When you think of machine learning models, two techniques come to mind immediately — supervised learning and unsupervised learning. The main difference between the two approaches is the labelled data– supervised learning has it, and the other don’t.
Both approaches have their shortcomings. Over time, scientists have introduced several techniques that offer the best of both. The two most popular ones are–self-supervised learning and semi-supervised learning.
Both techniques adopt a hybrid approach. That said, both are distinct.
In the case of supervised learning, the AI systems are fed with labelled data. But as we work with bigger models, it becomes difficult to label all the data. Additionally, there is just not enough labelled data for a few tasks, such as training translation systems for low-resource languages.
In a 2020 AAAI conference, Facebook’s chief AI scientist Yann LeCun introduced self-supervised learning to overcome these challenges. This technique obtains a supervisory signal from the data by leveraging the underlying structure. The general method for self-supervised learning is to predict unobserved or hidden part of the input. For example, in NLP, the words of a line are predicted using the remaining words in the sentence. Since self-supervised learning uses the data structure to learn, it can use various supervisory signals across large datasets without relying on labels.
A self-supervised learning system aims at creating a data-efficient artificial intelligent system. It is generally referred to as extension or even improvement over unsupervised learning methods. However, as opposed to unsupervised learning, self-supervised learning does not focus on clustering and grouping.
It could even be seen as an autonomous form of supervised learning as it requires no human input in the form of data labelling. There are three significant advantages to self-supervised learning:
- Scalability: Supervised learning technique needs labelled data to predict the outcome for unknown data. However, it may need a large dataset to build models that make accurate predictions. Manual data labelling is time-consuming and often not practical. Here is where self-supervised learning helps as it automates the process even with large amounts of data.
- Improved capabilities: Self-supervised learning has significant applications in computer vision for performing tasks such as colourisation, 3D rotation, depth completion, and context filling. Speech recognition is another area where self-supervised learning thrives.
- Human intervention: Self-supervised learning automatically generates labels without human intervention.
Despite its various advantages, self-supervised learning suffers from uncertainty. In cases such as Google’s BERT model, where variables are discrete, this technique works well. However, in the case of variables with continuous distribution (variables obtained only by measuring), this technique has failed to generate successful results.
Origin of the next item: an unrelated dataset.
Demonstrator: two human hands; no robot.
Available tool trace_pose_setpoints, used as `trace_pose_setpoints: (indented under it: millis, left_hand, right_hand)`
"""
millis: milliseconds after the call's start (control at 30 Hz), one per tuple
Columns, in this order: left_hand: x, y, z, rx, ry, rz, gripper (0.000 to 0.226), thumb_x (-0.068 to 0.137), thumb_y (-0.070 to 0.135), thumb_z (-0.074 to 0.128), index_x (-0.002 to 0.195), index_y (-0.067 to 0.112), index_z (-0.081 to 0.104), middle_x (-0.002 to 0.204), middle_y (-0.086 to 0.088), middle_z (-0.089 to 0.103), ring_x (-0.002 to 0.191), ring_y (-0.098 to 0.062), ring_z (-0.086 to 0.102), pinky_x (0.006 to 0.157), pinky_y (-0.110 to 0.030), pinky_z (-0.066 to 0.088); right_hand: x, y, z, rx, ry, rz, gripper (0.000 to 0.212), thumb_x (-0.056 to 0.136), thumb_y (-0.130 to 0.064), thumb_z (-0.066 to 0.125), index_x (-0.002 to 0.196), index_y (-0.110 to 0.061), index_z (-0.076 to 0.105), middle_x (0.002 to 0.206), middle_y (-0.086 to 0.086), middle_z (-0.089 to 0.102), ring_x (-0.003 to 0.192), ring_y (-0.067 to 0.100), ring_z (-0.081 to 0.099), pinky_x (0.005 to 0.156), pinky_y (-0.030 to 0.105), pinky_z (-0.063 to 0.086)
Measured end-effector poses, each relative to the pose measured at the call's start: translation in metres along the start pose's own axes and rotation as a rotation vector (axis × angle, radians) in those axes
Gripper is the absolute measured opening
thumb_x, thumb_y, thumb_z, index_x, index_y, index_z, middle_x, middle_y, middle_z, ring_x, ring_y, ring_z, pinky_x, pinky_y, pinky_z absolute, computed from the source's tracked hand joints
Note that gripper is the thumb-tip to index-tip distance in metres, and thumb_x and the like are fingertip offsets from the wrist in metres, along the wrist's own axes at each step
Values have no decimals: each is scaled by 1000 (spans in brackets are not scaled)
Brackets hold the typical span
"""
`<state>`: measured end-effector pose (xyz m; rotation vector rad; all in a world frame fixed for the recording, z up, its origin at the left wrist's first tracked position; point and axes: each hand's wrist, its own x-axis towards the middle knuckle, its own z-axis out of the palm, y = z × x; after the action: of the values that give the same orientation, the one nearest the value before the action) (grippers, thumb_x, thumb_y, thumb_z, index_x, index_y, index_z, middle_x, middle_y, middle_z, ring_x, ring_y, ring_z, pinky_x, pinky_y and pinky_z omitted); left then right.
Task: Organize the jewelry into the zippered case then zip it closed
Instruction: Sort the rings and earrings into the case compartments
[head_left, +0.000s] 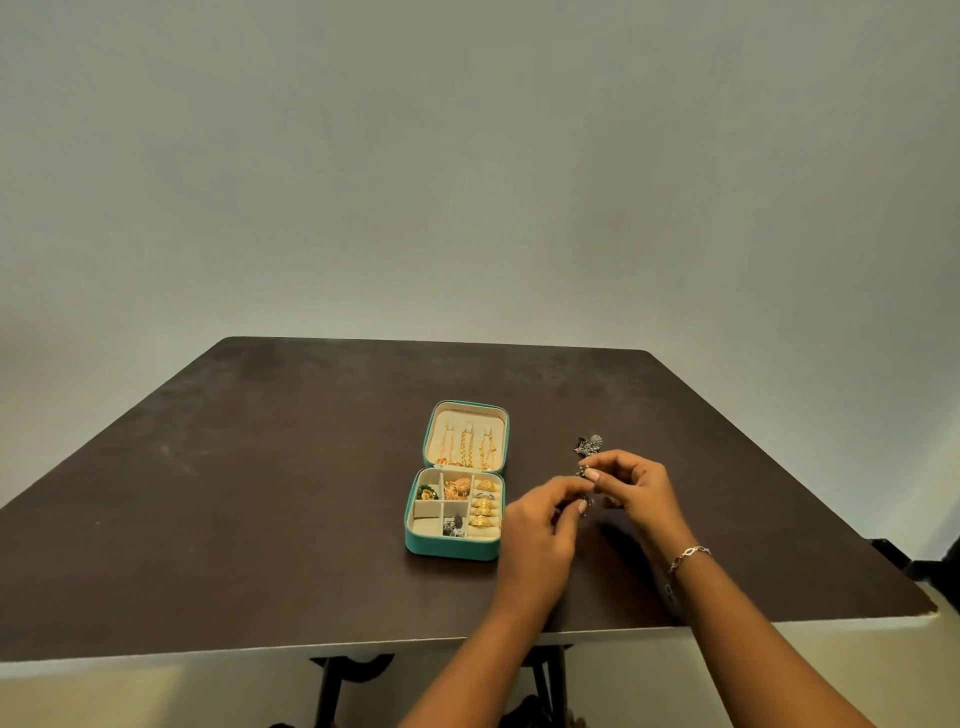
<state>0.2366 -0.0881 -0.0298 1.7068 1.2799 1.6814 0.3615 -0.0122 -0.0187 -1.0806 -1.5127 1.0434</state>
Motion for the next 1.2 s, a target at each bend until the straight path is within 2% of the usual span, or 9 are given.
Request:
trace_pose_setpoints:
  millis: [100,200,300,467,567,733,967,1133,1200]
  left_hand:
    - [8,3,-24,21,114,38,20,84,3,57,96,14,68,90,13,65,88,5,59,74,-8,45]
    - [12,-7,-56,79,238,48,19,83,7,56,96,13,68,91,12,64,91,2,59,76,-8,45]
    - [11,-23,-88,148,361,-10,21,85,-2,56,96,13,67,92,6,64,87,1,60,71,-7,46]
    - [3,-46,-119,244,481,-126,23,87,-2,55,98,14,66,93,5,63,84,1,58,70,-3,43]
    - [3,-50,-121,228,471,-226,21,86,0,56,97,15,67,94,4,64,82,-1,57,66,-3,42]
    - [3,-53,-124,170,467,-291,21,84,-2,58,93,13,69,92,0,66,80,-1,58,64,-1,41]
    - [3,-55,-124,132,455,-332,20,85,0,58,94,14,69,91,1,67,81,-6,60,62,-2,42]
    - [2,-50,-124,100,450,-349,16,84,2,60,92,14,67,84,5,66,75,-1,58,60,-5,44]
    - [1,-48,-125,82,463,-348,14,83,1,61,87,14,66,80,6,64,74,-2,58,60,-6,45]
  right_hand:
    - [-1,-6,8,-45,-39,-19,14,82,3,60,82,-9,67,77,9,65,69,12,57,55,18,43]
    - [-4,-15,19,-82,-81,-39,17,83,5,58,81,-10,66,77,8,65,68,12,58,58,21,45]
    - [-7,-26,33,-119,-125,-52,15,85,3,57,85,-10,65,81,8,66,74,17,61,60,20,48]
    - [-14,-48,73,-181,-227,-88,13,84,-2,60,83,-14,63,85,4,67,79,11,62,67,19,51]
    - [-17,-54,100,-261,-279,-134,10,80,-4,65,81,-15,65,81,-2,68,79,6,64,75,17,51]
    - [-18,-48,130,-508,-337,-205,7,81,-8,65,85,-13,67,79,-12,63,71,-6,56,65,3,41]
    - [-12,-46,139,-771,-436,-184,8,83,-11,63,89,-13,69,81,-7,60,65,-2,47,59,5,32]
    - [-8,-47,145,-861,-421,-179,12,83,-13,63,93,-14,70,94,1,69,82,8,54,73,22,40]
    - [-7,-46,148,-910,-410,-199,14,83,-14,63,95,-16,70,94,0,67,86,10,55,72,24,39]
Semi-supervised learning is a combination of supervised and unsupervised learning. It uses a small amount of labelled data with a larger share of unlabelled data. Semi-supervised learning technique typically involves the following steps:
- First, training the model with a small amount of labelled data (similar to what is done in supervised learning) until the model gives good results.
- Using the model with unlabelled training or pseudo label dataset to predict the output.
- Link the labels from the labelled training data with the pseudo labels and the data inputs from the labelled training data with the inputs in the unlabeled data.
- Train the model in the same way as one would in the case of the fully labelled dataset.
One popular semi-supervised learning technique is by combining clustering and classification algorithms. Clustering algorithms are unsupervised learning methods that group data based on their similarities. These algorithms help in finding the most relevant samples in the data set. The samples can then be labelled and used to train the supervised learning model for a classification task.
Self-supervised vs semi-supervised learning
The most significant similarity between the two techniques is that both do not entirely depend on manually labelled data. However, the similarity ends here, at least in broader terms. In the self-supervised learning technique, the model depends on the underlying structure of data to predict outcomes. It involves no labelled data. However, in semi-supervised learning, we still provide a small amount of labelled data.